** Opening RECORDS FOR THIS EXERCISE block **

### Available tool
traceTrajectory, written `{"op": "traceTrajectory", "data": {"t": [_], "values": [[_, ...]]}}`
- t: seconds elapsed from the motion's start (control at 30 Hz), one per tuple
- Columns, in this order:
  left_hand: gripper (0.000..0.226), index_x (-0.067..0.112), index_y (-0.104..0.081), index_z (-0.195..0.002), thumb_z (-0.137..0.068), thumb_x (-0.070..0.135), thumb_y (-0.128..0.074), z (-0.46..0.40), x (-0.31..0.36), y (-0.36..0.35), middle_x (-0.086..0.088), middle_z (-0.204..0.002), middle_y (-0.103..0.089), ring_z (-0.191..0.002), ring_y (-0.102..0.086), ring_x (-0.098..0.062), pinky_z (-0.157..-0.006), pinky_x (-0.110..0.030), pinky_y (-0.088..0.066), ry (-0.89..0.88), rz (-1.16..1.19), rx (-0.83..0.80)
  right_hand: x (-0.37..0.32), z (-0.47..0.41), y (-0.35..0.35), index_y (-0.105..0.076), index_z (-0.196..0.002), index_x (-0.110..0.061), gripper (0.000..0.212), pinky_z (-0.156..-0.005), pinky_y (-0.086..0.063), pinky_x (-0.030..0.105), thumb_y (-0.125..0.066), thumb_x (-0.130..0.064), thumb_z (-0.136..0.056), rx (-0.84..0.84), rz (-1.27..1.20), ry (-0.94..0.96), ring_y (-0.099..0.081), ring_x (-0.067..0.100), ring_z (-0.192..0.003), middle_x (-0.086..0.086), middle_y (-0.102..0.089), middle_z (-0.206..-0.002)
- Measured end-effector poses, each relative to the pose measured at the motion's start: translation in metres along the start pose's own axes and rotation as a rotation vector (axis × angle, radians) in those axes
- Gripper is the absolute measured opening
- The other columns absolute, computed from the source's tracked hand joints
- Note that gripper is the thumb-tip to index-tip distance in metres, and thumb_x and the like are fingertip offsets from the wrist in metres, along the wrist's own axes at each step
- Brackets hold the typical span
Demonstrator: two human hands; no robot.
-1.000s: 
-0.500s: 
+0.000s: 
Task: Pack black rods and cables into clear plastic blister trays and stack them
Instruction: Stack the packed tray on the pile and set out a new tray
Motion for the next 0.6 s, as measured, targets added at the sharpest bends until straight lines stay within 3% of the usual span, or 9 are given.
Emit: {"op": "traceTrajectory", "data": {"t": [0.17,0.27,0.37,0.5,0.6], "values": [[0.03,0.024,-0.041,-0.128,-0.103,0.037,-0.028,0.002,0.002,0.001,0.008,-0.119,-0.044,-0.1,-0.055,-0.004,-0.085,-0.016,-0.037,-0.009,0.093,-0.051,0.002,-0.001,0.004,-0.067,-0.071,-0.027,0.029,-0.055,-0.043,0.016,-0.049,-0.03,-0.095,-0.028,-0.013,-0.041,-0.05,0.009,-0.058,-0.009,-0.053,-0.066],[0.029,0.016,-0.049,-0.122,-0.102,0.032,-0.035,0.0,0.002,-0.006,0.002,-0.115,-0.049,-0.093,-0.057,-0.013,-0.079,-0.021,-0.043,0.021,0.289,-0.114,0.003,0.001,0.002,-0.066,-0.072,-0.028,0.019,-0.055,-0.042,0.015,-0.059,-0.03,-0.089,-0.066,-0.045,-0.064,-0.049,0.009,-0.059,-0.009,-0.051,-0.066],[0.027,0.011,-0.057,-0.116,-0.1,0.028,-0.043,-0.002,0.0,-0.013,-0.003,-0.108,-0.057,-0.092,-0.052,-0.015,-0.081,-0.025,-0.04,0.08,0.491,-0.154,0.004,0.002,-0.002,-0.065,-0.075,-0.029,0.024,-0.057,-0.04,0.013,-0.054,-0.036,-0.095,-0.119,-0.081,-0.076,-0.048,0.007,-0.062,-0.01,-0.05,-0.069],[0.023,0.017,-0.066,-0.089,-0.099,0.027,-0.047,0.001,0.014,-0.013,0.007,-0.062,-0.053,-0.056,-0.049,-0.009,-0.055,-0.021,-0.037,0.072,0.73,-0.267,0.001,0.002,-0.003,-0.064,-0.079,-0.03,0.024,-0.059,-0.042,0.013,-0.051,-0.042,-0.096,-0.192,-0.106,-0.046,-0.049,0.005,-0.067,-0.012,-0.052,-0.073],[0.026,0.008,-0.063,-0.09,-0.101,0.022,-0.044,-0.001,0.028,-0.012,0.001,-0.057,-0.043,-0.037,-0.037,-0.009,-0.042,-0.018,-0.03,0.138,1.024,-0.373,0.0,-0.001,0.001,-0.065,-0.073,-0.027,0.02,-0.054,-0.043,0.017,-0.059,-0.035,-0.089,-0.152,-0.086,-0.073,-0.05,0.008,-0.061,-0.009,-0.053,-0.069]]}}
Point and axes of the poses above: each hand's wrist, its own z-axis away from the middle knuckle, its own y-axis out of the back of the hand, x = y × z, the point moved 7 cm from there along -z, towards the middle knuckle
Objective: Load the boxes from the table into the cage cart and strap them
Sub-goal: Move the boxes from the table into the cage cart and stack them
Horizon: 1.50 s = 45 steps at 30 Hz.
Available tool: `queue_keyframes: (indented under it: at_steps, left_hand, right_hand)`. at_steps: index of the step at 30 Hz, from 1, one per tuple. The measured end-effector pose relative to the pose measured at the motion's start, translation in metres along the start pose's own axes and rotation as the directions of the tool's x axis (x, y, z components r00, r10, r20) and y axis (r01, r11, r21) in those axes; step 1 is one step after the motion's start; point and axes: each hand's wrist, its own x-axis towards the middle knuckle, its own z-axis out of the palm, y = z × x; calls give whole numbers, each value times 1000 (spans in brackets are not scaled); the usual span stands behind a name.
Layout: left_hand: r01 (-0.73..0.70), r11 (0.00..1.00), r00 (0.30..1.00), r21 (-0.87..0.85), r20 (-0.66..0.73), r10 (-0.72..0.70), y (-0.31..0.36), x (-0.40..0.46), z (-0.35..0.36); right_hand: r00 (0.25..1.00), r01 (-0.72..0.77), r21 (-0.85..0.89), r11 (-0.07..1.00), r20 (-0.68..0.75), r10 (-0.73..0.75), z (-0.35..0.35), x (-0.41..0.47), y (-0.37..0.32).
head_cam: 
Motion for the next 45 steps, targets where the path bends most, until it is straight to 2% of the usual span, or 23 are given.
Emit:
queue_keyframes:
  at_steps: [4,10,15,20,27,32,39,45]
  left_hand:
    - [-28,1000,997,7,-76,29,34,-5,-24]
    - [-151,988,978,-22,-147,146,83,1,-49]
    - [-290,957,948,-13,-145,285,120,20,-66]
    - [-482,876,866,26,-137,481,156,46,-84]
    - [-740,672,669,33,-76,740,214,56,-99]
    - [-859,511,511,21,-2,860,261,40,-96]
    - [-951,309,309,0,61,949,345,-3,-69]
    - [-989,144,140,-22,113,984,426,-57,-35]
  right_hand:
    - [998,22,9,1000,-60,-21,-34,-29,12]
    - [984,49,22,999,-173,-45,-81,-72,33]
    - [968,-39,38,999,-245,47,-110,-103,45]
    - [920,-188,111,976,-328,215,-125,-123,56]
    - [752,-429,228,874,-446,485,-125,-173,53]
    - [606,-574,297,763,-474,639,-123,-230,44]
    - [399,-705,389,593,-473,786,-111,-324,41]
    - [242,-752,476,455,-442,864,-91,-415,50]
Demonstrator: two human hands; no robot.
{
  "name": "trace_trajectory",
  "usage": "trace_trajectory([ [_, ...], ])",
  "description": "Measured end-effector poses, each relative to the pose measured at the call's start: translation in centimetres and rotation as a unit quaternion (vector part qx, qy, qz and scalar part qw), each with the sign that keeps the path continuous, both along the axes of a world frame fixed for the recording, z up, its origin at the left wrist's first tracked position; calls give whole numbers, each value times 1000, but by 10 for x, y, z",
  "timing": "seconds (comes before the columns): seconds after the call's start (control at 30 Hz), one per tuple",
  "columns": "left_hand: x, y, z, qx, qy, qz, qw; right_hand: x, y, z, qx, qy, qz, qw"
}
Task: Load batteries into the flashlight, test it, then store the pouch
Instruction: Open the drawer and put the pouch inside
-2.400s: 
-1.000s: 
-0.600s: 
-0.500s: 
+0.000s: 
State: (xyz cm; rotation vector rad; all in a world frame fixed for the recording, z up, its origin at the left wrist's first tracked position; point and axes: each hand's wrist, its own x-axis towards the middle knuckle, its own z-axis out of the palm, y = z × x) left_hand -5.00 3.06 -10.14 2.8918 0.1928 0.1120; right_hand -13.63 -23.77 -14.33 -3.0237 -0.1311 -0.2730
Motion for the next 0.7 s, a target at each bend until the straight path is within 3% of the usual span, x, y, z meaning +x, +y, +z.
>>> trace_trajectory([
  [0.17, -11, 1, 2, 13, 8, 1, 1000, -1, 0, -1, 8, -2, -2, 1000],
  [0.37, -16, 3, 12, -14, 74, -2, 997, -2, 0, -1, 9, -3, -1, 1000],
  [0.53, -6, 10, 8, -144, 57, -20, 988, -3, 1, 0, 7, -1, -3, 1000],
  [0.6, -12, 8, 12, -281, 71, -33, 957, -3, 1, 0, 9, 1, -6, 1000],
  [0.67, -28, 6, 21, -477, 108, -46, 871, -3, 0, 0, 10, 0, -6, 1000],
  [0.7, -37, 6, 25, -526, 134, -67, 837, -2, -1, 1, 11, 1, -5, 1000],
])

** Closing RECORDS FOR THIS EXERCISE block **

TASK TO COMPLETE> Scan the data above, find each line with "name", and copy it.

WRITTEN ANSWER>
Available tool: `queue_keyframes: (indented under it: at_steps, left_hand, right_hand)`. at_steps: index of the step at 30 Hz, from 1, one per tuple. The measured end-effector pose relative to the pose measured at the motion's start, translation in metres along the start pose's own axes and rotation as the directions of the tool's x axis (x, y, z components r00, r10, r20) and y axis (r01, r11, r21) in those axes; step 1 is one step after the motion's start; point and axes: each hand's wrist, its own x-axis towards the middle knuckle, its own z-axis out of the palm, y = z × x; calls give whole numbers, each value times 1000 (spans in brackets are not scaled); the usual span stands behind a name.
  "name": "trace_trajectory",

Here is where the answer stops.